O HOMEM QUE DOCUMENTOU A PRÓPRIA MORTE
Setembro de 1957. O Zoológico Lincoln Park levou uma cobra até o Museu de História Natural de Chicago, para que ela fosse identificada. O encarregado deste trabalho foi Karl Patterson Schmidt, cientista que era conhecido e respeitado no campo da herpetologia (*), nome dado ao ramo que estuda anfíbios e répteis. Existia dúvida sobre ser ela ou não uma Boomslang, que é extremamente venenosa e ocorre na região da África Subsaariana. Uma das razões da incerteza decorria do fato desta não ter a placa anal dividida, uma característica não compatível com a espécie.
Ao pegar o animal que lhe foi alcançado pelo colega Robert Frederick Inger, sem a precaução que seria necessária, Schmidt foi picado. “Ela me mordeu imediatamente na superfície lateral carnuda da primeira falange do meu polegar esquerdo”, escreveu ele em seu diário. “A boca estava bem aberta e a mordida foi feita apenas com as presas traseiras. Somente a presa direita penetrou em todo o seu comprimento, de cerca de uns três milímetros”, complementou. Essa deve ter sido se não a mais detalhada, ao menos uma das descrições mais serenas e cuidadosas feitas por uma pessoa nessas circunstâncias.
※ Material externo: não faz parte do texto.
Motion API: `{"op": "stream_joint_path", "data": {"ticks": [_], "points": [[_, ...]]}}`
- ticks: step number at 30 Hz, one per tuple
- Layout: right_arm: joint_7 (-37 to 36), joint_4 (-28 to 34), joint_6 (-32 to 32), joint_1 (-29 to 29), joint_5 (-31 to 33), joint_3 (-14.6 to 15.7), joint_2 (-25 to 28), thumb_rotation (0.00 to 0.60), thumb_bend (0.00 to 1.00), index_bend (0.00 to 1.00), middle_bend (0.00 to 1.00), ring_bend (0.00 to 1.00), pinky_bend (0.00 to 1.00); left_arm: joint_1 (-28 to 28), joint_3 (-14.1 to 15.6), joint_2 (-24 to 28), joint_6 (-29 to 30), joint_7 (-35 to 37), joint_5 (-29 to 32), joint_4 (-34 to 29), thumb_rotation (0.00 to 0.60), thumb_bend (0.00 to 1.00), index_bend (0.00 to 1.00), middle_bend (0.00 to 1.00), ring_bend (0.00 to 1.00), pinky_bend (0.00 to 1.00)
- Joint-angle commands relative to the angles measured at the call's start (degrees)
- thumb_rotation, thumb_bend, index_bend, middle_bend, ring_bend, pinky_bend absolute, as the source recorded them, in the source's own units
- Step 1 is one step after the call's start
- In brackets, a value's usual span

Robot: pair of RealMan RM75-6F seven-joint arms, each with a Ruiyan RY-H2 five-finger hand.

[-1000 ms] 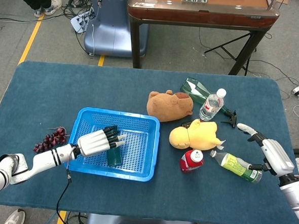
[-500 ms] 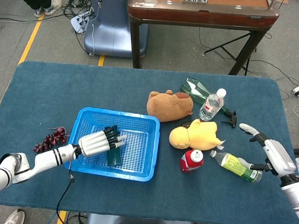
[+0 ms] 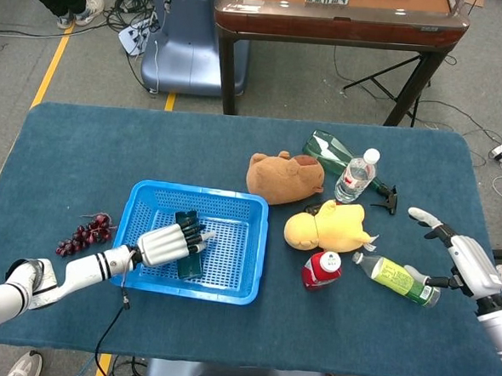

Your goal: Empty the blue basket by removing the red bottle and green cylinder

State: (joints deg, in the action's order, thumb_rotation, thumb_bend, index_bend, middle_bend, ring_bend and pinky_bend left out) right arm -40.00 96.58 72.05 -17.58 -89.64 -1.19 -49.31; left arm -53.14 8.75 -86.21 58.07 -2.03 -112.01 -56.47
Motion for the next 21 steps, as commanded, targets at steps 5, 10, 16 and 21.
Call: {"op": "stream_joint_path", "data": {"ticks": [5, 10, 16, 21], "points": [[-0.15, -0.07, -0.01, 0.26, 0.12, -0.12, 0.0, 0.6, 0.2, 0.12, 0.17, 0.18, 0.28, -0.15, 0.51, -0.98, 0.33, 0.05, 0.56, 0.93, 0.6, 0.21, 0.33, 0.14, 0.15, 0.12], [-0.33, -0.23, -0.03, 0.43, 0.28, -0.27, -0.17, 0.6, 0.2, 0.12, 0.16, 0.18, 0.28, -0.16, 0.94, -1.7, 0.57, -0.18, 0.89, 1.66, 0.6, 0.21, 0.41, 0.22, 0.19, 0.12], [-0.46, -0.37, -0.12, 0.48, 0.43, -0.52, -0.34, 0.6, 0.2, 0.12, 0.17, 0.18, 0.28, 0.05, 1.21, -2.71, 2.85, 0.17, 0.69, 3.22, 0.6, 0.21, 0.53, 0.37, 0.31, 0.13], [-0.55, -0.4, 0.0, 0.6, 0.55, -0.75, -0.49, 0.6, 0.2, 0.12, 0.17, 0.18, 0.28, 0.28, 1.33, -3.05, 4.06, 0.83, 1.05, 4.26, 0.6, 0.21, 0.6, 0.48, 0.38, 0.14]]}}
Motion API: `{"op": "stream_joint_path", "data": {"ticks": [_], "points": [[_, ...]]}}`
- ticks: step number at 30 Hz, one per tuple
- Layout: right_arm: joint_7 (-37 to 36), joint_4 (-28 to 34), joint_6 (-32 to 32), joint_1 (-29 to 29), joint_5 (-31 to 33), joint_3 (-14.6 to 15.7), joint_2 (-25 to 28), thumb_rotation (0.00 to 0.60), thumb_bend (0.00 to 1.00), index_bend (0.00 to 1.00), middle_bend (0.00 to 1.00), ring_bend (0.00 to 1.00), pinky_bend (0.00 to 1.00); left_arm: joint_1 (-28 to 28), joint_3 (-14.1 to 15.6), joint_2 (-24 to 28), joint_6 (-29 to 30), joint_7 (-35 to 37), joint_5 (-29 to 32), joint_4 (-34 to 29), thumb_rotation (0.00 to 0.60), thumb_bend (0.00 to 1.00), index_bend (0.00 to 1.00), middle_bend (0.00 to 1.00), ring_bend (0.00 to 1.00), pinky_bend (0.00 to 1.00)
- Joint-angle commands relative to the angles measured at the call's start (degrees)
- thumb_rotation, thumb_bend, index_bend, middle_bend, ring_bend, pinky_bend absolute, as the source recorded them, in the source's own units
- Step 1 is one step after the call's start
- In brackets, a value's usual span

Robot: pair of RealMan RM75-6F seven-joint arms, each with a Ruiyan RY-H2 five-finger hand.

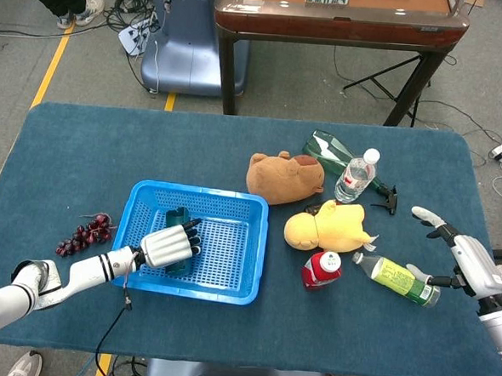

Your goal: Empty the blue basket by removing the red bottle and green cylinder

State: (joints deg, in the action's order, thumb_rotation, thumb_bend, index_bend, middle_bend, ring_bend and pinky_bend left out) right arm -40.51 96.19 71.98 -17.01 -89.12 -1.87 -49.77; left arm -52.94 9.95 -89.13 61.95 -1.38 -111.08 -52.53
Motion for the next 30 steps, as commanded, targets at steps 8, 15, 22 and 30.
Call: {"op": "stream_joint_path", "data": {"ticks": [8, 15, 22, 30], "points": [[-0.2, -0.01, 0.43, 0.31, 0.03, -0.31, -0.06, 0.6, 0.2, 0.12, 0.17, 0.18, 0.28, 0.75, -0.11, -0.2, 2.54, 0.97, 0.93, 1.04, 0.6, 0.21, 0.67, 0.58, 0.44, 0.16], [-0.53, -0.07, 0.9, 0.61, -0.34, -0.36, -0.06, 0.6, 0.2, 0.12, 0.17, 0.18, 0.28, 2.78, -2.72, 3.52, 8.85, 2.24, 3.43, -3.65, 0.6, 0.21, 0.67, 0.58, 0.44, 0.17], [-1.12, -0.46, 1.21, 0.76, -0.84, -0.32, -0.24, 0.6, 0.2, 0.12, 0.17, 0.18, 0.28, 5.81, -5.99, 8.71, 14.56, 2.06, 6.96, -10.6, 0.6, 0.21, 0.66, 0.59, 0.44, 0.17], [-1.81, -0.91, 1.47, 0.77, -1.4, -0.3, -0.41, 0.6, 0.2, 0.12, 0.17, 0.18, 0.28, 9.27, -10.47, 11.73, 13.68, 2.65, 15.76, -10.82, 0.6, 0.21, 0.65, 0.59, 0.44, 0.17]]}}
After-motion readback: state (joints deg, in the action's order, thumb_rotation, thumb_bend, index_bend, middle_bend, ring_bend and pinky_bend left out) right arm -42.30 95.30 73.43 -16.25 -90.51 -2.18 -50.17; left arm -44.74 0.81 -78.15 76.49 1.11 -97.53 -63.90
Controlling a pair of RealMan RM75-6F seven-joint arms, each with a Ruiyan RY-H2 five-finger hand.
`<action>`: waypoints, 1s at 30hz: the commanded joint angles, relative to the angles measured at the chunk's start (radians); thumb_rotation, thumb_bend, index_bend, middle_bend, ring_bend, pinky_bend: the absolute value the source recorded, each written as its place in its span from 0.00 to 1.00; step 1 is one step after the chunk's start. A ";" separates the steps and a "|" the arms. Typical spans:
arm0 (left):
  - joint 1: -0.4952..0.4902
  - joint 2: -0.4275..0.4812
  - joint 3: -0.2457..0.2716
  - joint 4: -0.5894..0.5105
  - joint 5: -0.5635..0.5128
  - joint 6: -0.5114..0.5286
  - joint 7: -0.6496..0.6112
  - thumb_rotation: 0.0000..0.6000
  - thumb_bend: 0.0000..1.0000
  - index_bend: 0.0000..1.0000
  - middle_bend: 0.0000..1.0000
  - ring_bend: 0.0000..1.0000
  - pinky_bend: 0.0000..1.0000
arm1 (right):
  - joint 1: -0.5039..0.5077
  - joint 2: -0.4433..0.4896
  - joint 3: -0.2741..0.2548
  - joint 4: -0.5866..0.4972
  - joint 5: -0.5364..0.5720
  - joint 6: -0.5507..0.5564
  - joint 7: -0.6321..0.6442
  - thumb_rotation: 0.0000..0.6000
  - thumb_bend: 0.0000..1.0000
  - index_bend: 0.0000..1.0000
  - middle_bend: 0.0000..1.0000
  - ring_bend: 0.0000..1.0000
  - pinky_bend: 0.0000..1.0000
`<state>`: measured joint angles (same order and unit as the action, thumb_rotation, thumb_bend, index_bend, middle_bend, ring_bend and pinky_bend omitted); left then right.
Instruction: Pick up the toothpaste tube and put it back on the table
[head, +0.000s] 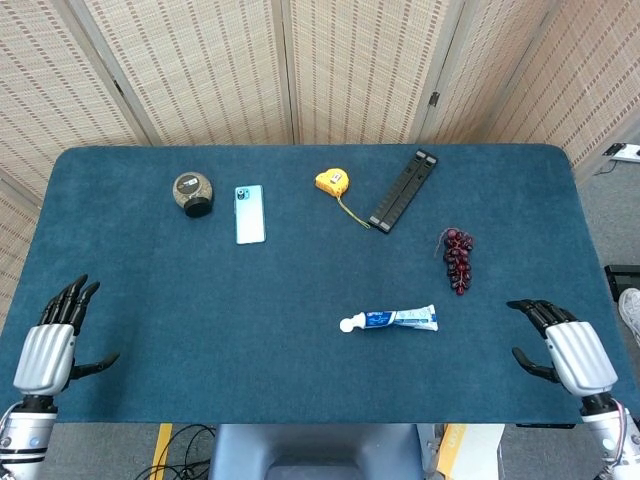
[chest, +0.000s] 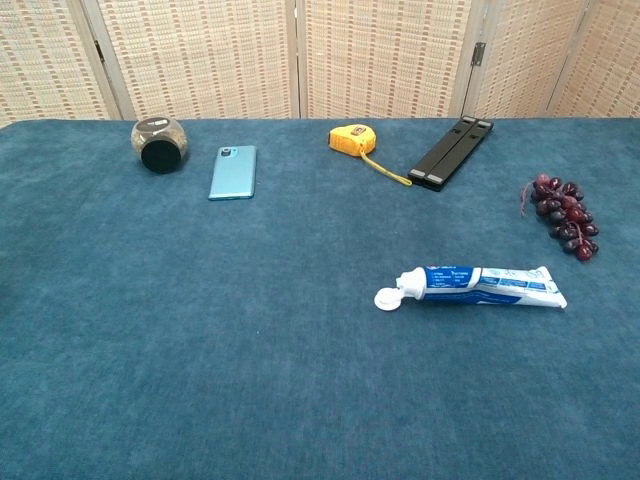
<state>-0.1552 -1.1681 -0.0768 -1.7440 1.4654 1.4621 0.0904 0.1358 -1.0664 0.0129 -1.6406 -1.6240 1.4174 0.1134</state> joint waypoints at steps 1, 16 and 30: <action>0.001 0.001 0.001 0.001 0.001 0.000 -0.004 1.00 0.09 0.00 0.00 0.02 0.14 | 0.043 -0.018 0.013 -0.022 0.011 -0.059 -0.047 1.00 0.26 0.21 0.30 0.24 0.36; 0.006 0.006 0.002 0.019 -0.001 0.002 -0.034 1.00 0.09 0.00 0.00 0.02 0.14 | 0.275 -0.211 0.094 0.012 0.151 -0.374 -0.254 1.00 0.23 0.21 0.32 0.27 0.41; 0.020 0.007 0.008 0.041 -0.004 0.010 -0.063 1.00 0.09 0.00 0.00 0.02 0.14 | 0.410 -0.393 0.117 0.159 0.299 -0.531 -0.401 1.00 0.25 0.24 0.34 0.29 0.46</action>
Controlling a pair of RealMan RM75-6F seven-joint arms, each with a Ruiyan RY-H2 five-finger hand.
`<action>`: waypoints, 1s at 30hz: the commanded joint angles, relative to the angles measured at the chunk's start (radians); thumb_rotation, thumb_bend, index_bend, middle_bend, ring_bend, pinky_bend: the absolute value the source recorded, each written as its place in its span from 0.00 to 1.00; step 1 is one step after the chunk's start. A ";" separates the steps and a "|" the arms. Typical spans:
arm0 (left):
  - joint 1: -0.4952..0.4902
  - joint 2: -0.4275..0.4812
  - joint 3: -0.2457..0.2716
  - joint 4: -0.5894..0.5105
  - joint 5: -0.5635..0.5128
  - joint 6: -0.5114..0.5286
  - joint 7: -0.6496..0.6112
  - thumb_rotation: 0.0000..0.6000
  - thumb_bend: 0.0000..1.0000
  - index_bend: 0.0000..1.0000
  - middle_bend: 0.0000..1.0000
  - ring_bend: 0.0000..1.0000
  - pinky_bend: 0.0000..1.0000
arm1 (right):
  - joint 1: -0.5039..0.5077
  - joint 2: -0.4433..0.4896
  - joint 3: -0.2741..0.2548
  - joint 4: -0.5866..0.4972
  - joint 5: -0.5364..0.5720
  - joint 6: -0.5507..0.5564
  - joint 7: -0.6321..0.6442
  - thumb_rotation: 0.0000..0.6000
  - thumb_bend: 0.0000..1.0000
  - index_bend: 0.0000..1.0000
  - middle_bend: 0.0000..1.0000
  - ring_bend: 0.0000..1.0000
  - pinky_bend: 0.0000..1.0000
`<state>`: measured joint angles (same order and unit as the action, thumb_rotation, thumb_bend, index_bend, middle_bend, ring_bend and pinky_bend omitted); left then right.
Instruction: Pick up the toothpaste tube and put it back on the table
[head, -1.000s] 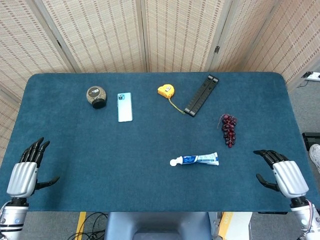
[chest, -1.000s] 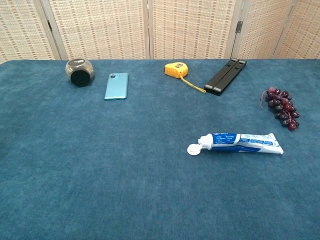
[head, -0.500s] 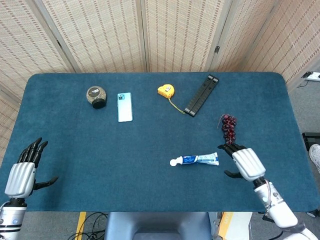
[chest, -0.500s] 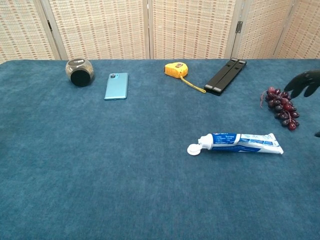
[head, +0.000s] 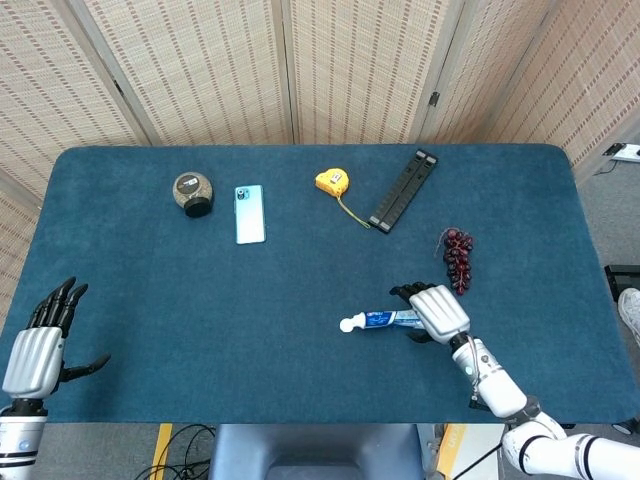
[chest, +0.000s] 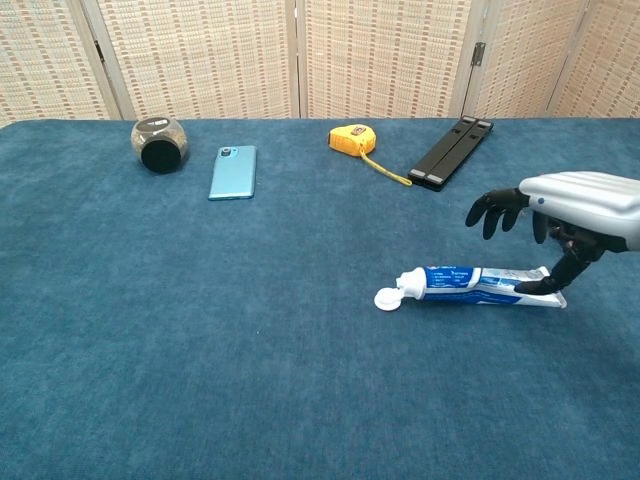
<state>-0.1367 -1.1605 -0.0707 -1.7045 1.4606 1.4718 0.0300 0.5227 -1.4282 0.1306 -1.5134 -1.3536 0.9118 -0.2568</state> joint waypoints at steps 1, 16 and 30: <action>0.002 -0.001 0.002 0.004 0.000 0.000 -0.004 1.00 0.09 0.00 0.00 0.02 0.14 | 0.028 -0.043 -0.002 0.042 0.037 -0.030 -0.036 1.00 0.25 0.24 0.34 0.29 0.46; 0.002 -0.006 0.000 0.016 0.002 -0.003 -0.012 1.00 0.09 0.00 0.00 0.02 0.14 | 0.076 -0.119 -0.017 0.112 0.090 -0.049 -0.083 1.00 0.31 0.32 0.40 0.34 0.47; 0.001 -0.011 -0.002 0.031 0.002 -0.004 -0.021 1.00 0.09 0.01 0.00 0.02 0.14 | 0.102 -0.152 -0.015 0.110 0.130 -0.038 -0.107 1.00 0.53 0.53 0.57 0.48 0.57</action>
Ele não agia como vítima, mas como o estudioso que se orgulhava de ser.
Mais surpreendente ainda é que ele seguiu agindo de modo igual, a partir daquele momento, registrando tudo o que sentia em decorrência do ataque sofrido. Com absoluta certeza, em 24 horas estaria morto. Mesmo assim, cumpriu seu expediente e rumou para a sua casa. “17h30: Tenho náuseas intensas, mas sem vômito. Estou no trem suburbano. 18h30: Estou com calafrios, tremores e febre de 38 graus. Há sangramento nas gengivas. 20h30: Comi duas torradas com leite. Meia-noite: dormi bem desde às 21 horas. Agora urinei e saiu muito sangue. 4h30: Voltei a acordar. Bebi água, o que foi seguido por náuseas e vômitos intensos. Me senti melhor e voltei a dormir. 6h30: Acordei, agora em definitivo.”
Ao longo da manhã ele continuou com a macabra rotina de anotar os detalhes dos sintomas que sentia, explicando os efeitos do veneno em seu organismo. O que, no entanto, não fez por muito tempo mais. “26 de dezembro, 7 horas: Tomei cereal, ovos pochê com torradas, purê de maçã e café. Notei sangramento contínuo pela boca e pelo nariz, mas não excessivamente.” Foram suas últimas palavras no papel. Pouco depois vomitou, ligou para a esposa e perdeu a consciência. Foram feitas tentativas de ressuscitação pela equipe médica que o atendeu, mas sem sucesso. Morreu devido à paralisia respiratória.
O veneno das cobras Boomslang é terrivelmente potente. Basta que seja injetado 0,0006 miligramas em um pássaro e ele morre em minutos. Ele causa hemorragia interna, resultando em morte lenta e agonizante. No caso de Schimdt, a autópsia revelou sangramentos nos pulmões, olhos, coração, rins e cérebro. Mas, por que razão ele não teria buscado ajuda médica logo após o acidente de trabalho? O jornal Chicago Daily Tribune assegurou, na matéria publicada, que ele chegou a ser aconselhado a fazer isso, tendo se recusado. Isso levou muita gente a dizer que não se tratou de uma tragédia, mas de um caso onde a curiosidade científica teria superado a cautela.
Não foi nada disso. Ele sabia muito bem que o antídoto para tal veneno só estava disponível na África. Não haveria chance alguma dele chegar antes da morte. Assim, teria simplesmente decidido aceitar o próprio destino. E continuou fazendo o mesmo trabalho que lhe motivara por toda a vida. Ele escrevera mais de 200 artigos e livros, entre eles o best-seller Living Reptiles of the World (Répteis Vivos do Mundo), além de doar 15 mil títulos, que se tornaram base para uma biblioteca sobre o tema. Não poderia ir contra sua própria biografia: escolheu se retirar com altivez e dignidade.
20.08.2025
(*) O termo herpetologia deriva do grego herpeton, que significa “aquilo que rasteja”. Esta ciência abrange não apenas a classificação como também ecologia, comportamento, fisiologia e paleontologia dos anfíbios e dos répteis.